Именно в таких местах особенно остро понимаешь, что «граница леса» — не географический термин и не строчка в учебнике, а перелом. Пока деревья есть, они держат пространство вместе. Они режут ветер, дают дрова, укрытие, материал для настила и растопки. Они скрывают рельеф, смягчают горизонт, создают ощущение, что человек всё ещё идёт внутри чего-то живого, защищённого. Когда лес кончается, вместе с ним кончается и это ощущение. Остаётся открытость — красивая, большая, холодная и совершенно равнодушная к тому, есть ты в ней или нет.
— Вон она, — сказал Тимур почти шёпотом, и голос его сорвался на выдохе.
Впереди поднимался белый склон. Не страшный и не слишком крутой — таких на Урале много, — но уже совсем другой, чем лесная дорога. Снег на нём лежал не мягко, а жёстко, ветровой наст, местами сдутый до синеватого льда. Над склоном тянулось низкое небо, бледное, как матовое стекло, без единого просвета. Ни дыма, ни следа, ни намёка на человека. Только белое, серое и чёрные пятна далёких скальных выходов.

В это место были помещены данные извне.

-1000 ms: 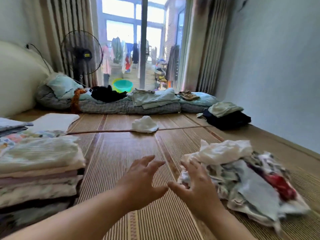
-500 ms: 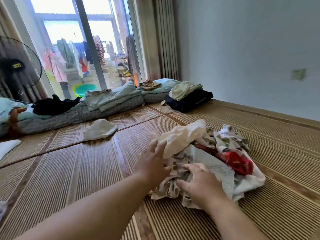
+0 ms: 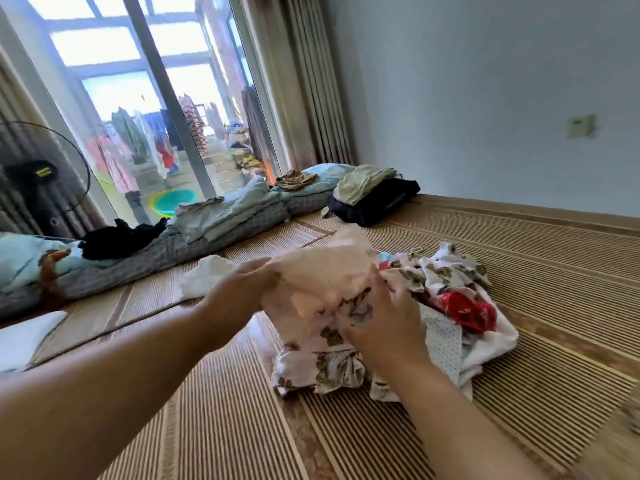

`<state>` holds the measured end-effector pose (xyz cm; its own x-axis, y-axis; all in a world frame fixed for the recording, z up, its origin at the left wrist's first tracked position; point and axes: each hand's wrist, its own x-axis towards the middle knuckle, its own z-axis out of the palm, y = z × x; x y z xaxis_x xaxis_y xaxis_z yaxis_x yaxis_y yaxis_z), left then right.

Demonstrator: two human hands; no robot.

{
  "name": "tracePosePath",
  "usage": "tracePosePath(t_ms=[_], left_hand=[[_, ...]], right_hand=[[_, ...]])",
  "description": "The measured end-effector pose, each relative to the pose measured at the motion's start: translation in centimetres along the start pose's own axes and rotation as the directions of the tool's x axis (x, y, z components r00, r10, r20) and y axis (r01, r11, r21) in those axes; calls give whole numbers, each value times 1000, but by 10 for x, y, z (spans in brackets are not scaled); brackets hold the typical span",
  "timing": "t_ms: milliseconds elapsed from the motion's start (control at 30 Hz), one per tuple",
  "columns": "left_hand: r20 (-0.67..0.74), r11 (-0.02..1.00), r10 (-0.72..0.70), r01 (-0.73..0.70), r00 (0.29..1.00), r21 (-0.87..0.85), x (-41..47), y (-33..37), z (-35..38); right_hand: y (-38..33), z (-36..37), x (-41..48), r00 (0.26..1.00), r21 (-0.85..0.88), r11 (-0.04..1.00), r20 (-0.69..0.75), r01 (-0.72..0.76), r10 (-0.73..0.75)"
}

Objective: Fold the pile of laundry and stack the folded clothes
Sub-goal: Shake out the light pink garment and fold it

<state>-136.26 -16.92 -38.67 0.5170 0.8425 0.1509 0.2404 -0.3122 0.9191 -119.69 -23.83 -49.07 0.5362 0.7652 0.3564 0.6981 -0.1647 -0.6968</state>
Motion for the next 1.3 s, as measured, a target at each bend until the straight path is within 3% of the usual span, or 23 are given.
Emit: tracePosePath(t_ms=[100,200,233,300,367,500,600,767,833,900,1000,1100,1200,1300], left_hand=[[-40,952,-76,61,996,-299,-45,42,-37],[-57,919,-97,68,994,-388,-88,71,-71],[-91,921,-102,59,991,-384,-99,76,-80],[-160,932,-114,49,981,-359,-125,86,-101],[-257,944,-128,39,958,-327,-147,92,-122],[-511,978,-156,61,846,-197,-178,97,-159],[-573,987,-162,138,804,-86,-185,93,-180],[-607,920,-228,372,761,122,-184,47,-185],[-598,890,-287,439,748,122,-182,21,-175],[-605,875,-358,482,711,48,-181,-6,-161],[-524,835,-503,543,687,-90,-184,-43,-129],[-380,783,-515,602,768,157,-201,-68,-90],[-124,751,-455,454,882,479,-238,-80,-45],[150,685,-465,248,872,685,-279,-81,-8]], right_hand=[[-17,-6,-4,994,58,998,104,-35,29],[-41,-4,-13,988,-9,999,145,47,-45],[-50,-7,-16,987,20,995,127,99,-101],[-74,-22,-28,972,235,962,150,140,-179],[-97,-43,-39,933,340,931,272,135,-234],[-136,-85,-61,881,535,844,381,36,-279],[-154,-97,-75,894,645,761,380,-72,-237],[-148,-65,-93,880,548,825,450,-139,-151],[-133,-40,-94,861,503,839,500,-205,-90],[-117,-14,-95,823,511,788,568,-344,-8],[-95,16,-104,707,451,735,705,-507,56],[-80,25,-109,594,352,779,804,-519,32],[-72,21,-103,642,312,865,766,-393,15],[-72,15,-103,656,293,898,755,-329,-6]])
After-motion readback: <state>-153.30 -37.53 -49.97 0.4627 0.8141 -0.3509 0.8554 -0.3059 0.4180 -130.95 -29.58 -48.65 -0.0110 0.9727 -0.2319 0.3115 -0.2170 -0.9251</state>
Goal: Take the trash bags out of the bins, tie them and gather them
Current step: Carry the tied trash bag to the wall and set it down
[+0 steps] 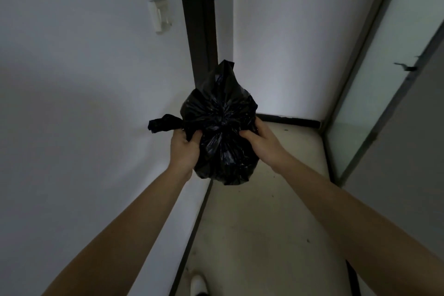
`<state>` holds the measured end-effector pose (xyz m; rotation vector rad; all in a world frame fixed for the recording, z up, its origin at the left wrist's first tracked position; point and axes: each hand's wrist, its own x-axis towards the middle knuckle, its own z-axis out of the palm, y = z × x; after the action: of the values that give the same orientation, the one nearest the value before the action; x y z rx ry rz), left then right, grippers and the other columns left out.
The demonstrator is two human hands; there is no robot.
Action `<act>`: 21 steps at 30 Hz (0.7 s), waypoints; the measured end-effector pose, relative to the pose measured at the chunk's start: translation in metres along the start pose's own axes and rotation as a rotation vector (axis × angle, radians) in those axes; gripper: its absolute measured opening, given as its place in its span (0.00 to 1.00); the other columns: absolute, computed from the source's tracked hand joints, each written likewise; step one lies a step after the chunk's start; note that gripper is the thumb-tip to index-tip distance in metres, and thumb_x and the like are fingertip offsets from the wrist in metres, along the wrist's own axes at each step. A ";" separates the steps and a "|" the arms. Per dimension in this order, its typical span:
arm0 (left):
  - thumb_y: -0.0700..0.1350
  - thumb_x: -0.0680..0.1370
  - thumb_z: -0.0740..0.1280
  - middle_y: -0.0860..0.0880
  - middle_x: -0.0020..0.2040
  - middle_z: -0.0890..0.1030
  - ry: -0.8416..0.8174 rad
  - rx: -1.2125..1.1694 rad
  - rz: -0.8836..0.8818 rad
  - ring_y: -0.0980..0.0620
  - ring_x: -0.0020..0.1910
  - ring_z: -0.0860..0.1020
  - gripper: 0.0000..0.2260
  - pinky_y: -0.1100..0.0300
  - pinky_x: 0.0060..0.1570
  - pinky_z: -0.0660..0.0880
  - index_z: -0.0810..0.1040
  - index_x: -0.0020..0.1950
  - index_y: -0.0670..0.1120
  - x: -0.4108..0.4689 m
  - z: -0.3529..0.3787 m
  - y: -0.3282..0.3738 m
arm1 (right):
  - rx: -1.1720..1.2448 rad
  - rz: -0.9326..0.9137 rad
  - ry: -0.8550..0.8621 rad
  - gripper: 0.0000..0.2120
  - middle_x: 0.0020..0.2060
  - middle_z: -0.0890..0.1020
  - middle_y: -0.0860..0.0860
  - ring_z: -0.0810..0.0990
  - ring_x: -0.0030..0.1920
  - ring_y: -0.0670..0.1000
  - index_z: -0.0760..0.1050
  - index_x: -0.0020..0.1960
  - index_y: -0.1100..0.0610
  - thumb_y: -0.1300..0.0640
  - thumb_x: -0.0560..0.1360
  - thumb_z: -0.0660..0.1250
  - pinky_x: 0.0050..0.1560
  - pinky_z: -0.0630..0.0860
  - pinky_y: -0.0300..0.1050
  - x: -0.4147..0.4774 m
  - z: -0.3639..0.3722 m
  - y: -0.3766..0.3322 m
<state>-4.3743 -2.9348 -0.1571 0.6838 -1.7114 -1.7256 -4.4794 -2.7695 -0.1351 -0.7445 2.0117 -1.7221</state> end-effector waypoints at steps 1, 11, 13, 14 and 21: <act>0.42 0.81 0.66 0.47 0.59 0.81 0.001 -0.006 -0.015 0.52 0.57 0.80 0.12 0.56 0.59 0.78 0.73 0.65 0.45 0.028 0.003 -0.011 | -0.008 0.004 -0.005 0.12 0.52 0.82 0.44 0.80 0.47 0.35 0.75 0.58 0.48 0.62 0.79 0.64 0.47 0.74 0.28 0.030 0.004 0.011; 0.45 0.81 0.67 0.57 0.53 0.79 -0.116 0.087 -0.099 0.58 0.53 0.79 0.13 0.59 0.58 0.76 0.74 0.65 0.49 0.272 0.051 -0.062 | 0.030 0.173 0.100 0.19 0.53 0.78 0.35 0.77 0.52 0.35 0.70 0.69 0.43 0.53 0.79 0.66 0.49 0.74 0.31 0.261 0.004 0.056; 0.46 0.80 0.68 0.57 0.52 0.79 -0.134 0.101 -0.138 0.58 0.53 0.78 0.13 0.59 0.58 0.76 0.74 0.65 0.50 0.308 0.067 -0.072 | 0.036 0.199 0.141 0.20 0.52 0.78 0.34 0.77 0.52 0.35 0.69 0.69 0.43 0.53 0.79 0.66 0.50 0.74 0.32 0.291 -0.004 0.073; 0.46 0.80 0.68 0.56 0.53 0.80 -0.137 0.116 -0.163 0.56 0.54 0.79 0.12 0.58 0.58 0.76 0.74 0.63 0.51 0.325 0.076 -0.081 | 0.024 0.226 0.158 0.20 0.52 0.77 0.35 0.77 0.52 0.37 0.69 0.70 0.44 0.54 0.79 0.66 0.51 0.74 0.34 0.305 -0.008 0.084; 0.45 0.78 0.67 0.41 0.40 0.79 -0.173 0.301 -0.352 0.50 0.39 0.78 0.07 0.54 0.43 0.76 0.74 0.40 0.46 0.392 0.121 -0.171 | -0.052 0.446 0.178 0.22 0.64 0.76 0.50 0.76 0.63 0.54 0.65 0.75 0.52 0.58 0.82 0.60 0.65 0.73 0.53 0.390 -0.042 0.191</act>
<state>-4.7407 -3.1409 -0.3016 1.0496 -2.0981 -1.8174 -4.8375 -2.9585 -0.2971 -0.1366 2.1419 -1.5170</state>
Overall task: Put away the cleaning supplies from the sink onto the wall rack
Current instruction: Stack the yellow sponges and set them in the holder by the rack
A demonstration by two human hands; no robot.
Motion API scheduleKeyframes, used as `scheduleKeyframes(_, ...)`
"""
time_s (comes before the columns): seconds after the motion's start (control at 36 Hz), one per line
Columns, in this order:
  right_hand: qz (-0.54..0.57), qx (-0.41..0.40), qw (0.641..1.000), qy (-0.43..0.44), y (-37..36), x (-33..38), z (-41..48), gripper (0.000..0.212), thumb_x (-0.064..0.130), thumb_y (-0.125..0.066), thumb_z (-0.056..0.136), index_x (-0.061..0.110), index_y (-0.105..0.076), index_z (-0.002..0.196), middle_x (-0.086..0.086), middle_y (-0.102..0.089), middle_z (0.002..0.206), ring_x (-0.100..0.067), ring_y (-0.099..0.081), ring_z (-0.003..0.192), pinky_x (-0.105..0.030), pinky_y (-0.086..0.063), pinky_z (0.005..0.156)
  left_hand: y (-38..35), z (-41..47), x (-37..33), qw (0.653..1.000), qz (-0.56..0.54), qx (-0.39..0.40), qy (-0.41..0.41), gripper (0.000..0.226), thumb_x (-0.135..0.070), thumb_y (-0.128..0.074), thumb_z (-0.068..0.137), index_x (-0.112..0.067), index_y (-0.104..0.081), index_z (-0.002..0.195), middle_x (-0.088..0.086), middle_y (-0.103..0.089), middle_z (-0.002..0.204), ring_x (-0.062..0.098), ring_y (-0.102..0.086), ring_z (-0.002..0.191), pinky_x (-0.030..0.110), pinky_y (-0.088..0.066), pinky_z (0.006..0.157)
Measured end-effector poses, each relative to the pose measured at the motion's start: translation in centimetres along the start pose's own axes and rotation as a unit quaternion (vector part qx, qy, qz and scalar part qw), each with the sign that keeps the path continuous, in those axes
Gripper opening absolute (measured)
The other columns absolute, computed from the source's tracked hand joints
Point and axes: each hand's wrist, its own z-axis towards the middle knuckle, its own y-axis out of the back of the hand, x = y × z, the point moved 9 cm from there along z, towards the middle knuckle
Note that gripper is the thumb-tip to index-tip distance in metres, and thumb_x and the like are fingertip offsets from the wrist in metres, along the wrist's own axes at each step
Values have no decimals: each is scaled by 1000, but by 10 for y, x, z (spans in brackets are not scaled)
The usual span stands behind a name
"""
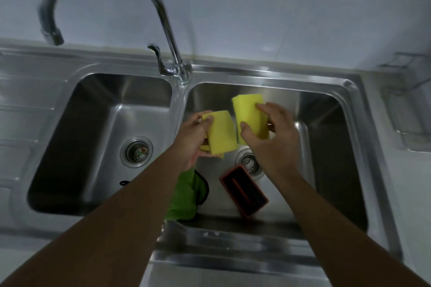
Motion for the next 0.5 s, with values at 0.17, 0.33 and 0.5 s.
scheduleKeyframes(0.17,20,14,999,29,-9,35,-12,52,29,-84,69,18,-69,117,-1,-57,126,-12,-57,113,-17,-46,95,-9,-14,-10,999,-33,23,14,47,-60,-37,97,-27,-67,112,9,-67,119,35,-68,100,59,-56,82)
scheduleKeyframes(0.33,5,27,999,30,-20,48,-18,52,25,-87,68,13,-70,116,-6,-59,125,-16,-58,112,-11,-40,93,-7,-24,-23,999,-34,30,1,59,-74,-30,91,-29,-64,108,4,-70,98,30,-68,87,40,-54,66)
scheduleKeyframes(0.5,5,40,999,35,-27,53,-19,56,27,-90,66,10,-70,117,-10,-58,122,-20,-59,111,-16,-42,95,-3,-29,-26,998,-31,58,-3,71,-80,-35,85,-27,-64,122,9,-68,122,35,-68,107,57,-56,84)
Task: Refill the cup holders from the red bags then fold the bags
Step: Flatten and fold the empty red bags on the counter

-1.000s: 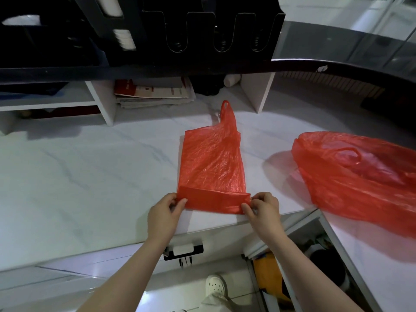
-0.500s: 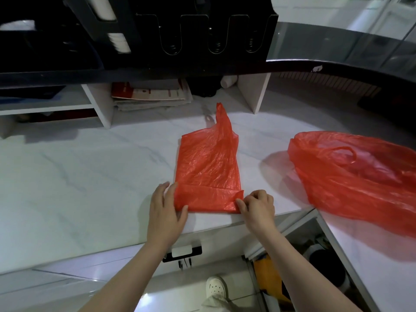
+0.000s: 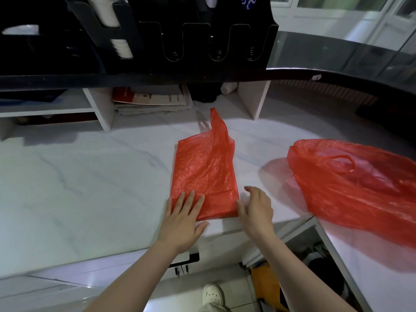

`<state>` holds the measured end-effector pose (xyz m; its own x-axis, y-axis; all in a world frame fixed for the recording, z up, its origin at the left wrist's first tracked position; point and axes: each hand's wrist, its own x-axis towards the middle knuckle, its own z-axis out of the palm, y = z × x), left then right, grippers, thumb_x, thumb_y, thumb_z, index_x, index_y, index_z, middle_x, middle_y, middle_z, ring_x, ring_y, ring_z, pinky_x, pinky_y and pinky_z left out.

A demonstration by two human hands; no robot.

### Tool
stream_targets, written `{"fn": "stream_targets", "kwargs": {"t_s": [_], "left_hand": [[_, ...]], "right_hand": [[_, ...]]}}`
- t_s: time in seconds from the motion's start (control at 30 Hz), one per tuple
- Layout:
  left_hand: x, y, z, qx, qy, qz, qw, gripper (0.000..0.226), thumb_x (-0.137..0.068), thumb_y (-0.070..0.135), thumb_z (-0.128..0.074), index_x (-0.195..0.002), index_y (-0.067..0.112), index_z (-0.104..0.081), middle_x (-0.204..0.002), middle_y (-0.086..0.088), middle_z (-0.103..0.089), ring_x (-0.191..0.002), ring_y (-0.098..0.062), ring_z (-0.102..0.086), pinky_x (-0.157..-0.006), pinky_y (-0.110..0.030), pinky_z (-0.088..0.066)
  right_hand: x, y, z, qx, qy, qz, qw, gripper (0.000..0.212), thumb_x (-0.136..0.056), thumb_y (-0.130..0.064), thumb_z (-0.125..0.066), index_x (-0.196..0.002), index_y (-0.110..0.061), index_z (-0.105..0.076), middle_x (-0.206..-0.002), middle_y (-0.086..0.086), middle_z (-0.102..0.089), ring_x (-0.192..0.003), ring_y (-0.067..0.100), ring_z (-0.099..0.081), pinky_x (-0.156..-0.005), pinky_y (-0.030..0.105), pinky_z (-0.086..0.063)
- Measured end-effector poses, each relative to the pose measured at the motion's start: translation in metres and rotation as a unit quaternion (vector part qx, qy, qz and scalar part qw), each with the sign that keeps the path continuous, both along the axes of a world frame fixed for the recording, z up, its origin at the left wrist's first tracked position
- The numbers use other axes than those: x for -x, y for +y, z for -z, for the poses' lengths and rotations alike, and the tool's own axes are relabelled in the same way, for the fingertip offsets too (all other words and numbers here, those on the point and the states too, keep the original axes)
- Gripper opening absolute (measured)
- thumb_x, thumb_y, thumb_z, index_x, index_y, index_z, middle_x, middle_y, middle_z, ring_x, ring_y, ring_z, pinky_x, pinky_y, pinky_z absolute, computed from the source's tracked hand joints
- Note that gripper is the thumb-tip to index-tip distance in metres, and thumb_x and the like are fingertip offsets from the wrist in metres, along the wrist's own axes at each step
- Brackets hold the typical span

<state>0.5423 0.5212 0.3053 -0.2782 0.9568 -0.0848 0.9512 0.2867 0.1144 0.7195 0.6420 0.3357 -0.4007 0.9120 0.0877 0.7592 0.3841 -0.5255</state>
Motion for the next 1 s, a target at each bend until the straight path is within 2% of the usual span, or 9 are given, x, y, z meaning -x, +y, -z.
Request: {"fn": "stream_targets", "kwargs": {"t_s": [0.1, 0.17, 0.23, 0.3, 0.37, 0.57, 0.7, 0.83, 1.0], "left_hand": [[-0.002, 0.002, 0.000, -0.006, -0.005, -0.002, 1.000, 0.071, -0.090, 0.068, -0.011, -0.143, 0.035, 0.022, -0.157, 0.004, 0.017, -0.145, -0.022, 0.018, -0.111, -0.045, 0.020], [-0.003, 0.002, -0.001, 0.000, -0.005, 0.002, 1.000, 0.072, -0.091, 0.063, -0.016, -0.148, 0.032, 0.017, -0.158, 0.003, 0.017, -0.144, -0.022, 0.020, -0.111, -0.046, 0.020], [-0.001, 0.002, 0.000, 0.004, -0.007, 0.006, 1.000, 0.072, -0.092, 0.059, -0.021, -0.148, 0.032, 0.016, -0.158, 0.002, 0.019, -0.143, -0.022, 0.023, -0.110, -0.046, 0.022], [0.000, 0.001, 0.001, -0.002, -0.008, 0.009, 1.000, 0.071, -0.091, 0.063, -0.019, -0.142, 0.038, 0.023, -0.157, 0.002, 0.021, -0.144, -0.023, 0.022, -0.109, -0.046, 0.023], [0.000, 0.000, 0.002, -0.014, -0.009, 0.009, 1.000, 0.066, -0.090, 0.067, -0.014, -0.139, 0.045, 0.025, -0.158, 0.002, 0.018, -0.145, -0.024, 0.019, -0.109, -0.046, 0.022], [0.001, -0.002, 0.003, -0.047, -0.025, -0.001, 0.999, 0.068, -0.086, 0.067, -0.009, -0.149, 0.042, -0.004, -0.160, 0.008, -0.004, -0.147, -0.016, 0.006, -0.111, -0.043, 0.018], [0.004, -0.005, 0.001, -0.063, -0.049, 0.001, 0.997, 0.072, -0.088, 0.068, -0.027, -0.150, 0.033, -0.017, -0.159, 0.007, -0.014, -0.146, -0.015, -0.005, -0.115, -0.042, 0.009], [0.009, -0.009, -0.007, -0.099, -0.111, 0.011, 0.989, 0.075, -0.080, 0.069, -0.049, -0.142, 0.029, -0.038, -0.143, -0.001, -0.034, -0.134, -0.021, -0.032, -0.116, -0.043, 0.000], [0.023, -0.019, -0.007, -0.094, -0.144, 0.061, 0.983, 0.081, -0.074, 0.071, -0.056, -0.141, 0.029, -0.037, -0.138, 0.000, -0.032, -0.134, -0.021, -0.028, -0.117, -0.040, 0.003]], "right_hand": [[0.014, -0.018, -0.002, -0.108, -0.080, -0.218, 0.967, 0.058, -0.099, -0.044, -0.033, -0.152, -0.025, -0.020, -0.159, -0.004, -0.009, -0.148, 0.020, -0.005, -0.120, 0.042, -0.005], [0.028, -0.030, 0.000, -0.148, -0.149, -0.293, 0.933, 0.061, -0.097, -0.049, -0.026, -0.151, -0.021, -0.024, -0.158, -0.002, -0.011, -0.147, 0.022, -0.009, -0.120, 0.044, -0.004], [0.037, -0.035, 0.004, -0.144, -0.208, -0.292, 0.922, 0.071, -0.093, -0.058, -0.016, -0.151, -0.017, -0.024, -0.158, 0.001, -0.011, -0.146, 0.023, -0.005, -0.118, 0.049, -0.002], [0.033, -0.032, 0.013, -0.095, -0.224, -0.273, 0.931, 0.085, -0.085, -0.070, 0.002, -0.153, -0.019, -0.003, -0.156, -0.003, 0.011, -0.143, 0.019, 0.020, -0.113, 0.044, 0.019], [0.020, -0.030, 0.022, -0.075, -0.229, -0.249, 0.938, 0.091, -0.078, -0.076, 0.010, -0.151, -0.022, 0.007, -0.153, -0.006, 0.020, -0.141, 0.018, 0.026, -0.109, 0.042, 0.025], [-0.001, -0.029, 0.022, -0.056, -0.255, -0.197, 0.945, 0.092, -0.078, -0.081, 0.005, -0.153, -0.028, 0.004, -0.159, -0.003, 0.008, -0.144, 0.025, 0.020, -0.113, 0.045, 0.016], [-0.007, -0.028, 0.009, -0.099, -0.191, -0.194, 0.957, 0.074, -0.081, -0.075, -0.035, -0.137, -0.029, -0.052, -0.134, 0.011, -0.054, -0.129, 0.042, -0.044, -0.105, 0.056, -0.036], [-0.020, -0.020, 0.013, -0.106, -0.164, -0.222, 0.955, 0.075, -0.076, -0.058, -0.064, -0.140, -0.023, -0.044, -0.128, 0.007, -0.052, -0.123, 0.030, -0.047, -0.104, 0.043, -0.041], [-0.031, -0.013, 0.014, -0.043, -0.127, -0.238, 0.962, 0.070, -0.080, -0.034, -0.068, -0.141, -0.018, -0.039, -0.135, 0.002, -0.043, -0.127, 0.020, -0.039, -0.105, 0.027, -0.034]]}}
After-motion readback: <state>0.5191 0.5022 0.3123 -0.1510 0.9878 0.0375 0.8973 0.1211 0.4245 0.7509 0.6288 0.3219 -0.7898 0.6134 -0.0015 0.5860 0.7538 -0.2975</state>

— Любоваться будем потом, — сказал Артём. — Сейчас держим курс. До границы леса ещё час, а там надо найти место для лабаза.
Они шли к границе леса под вечер, когда усталость уже начала оседать в плечах и пояснице, а свет заметно слабел, хотя до темноты оставалось ещё больше часа. Именно этот отрезок запомнился Вере особенно остро — не как трудный, не как опасный, а как переходный. Сзади ещё тянулись последние деревья, цепляясь корнями за каменистую почву, впереди уже начиналось открытое пространство, и группа — девять чёрных фигур на снегу, растянувшихся цепочкой, — будто двигалась по тонкой линии между двумя разными мирами. Один шаг влево — ещё лес. Один шаг вправо — уже склон.
Юра остановился на секунду, когда лес стал совсем редким, и оглянулся назад. Лицо у него было красным от ветра, на ресницах намерзли крошечные льдинки.
— Знаете, странно, — сказал он, ни к кому не обращаясь.
— Что? — спросила Нина, поравнявшись с ним.
— Пока лес за спиной, кажется, что до людей не так уж далеко. Ещё чуть-чуть — и можно повернуть, и через день-два будешь в посёлке. А когда его не станет…
— Когда его не станет? — спросил Тимур, тоже притормозив.
Юра пожал плечами, поправил лямку рюкзака.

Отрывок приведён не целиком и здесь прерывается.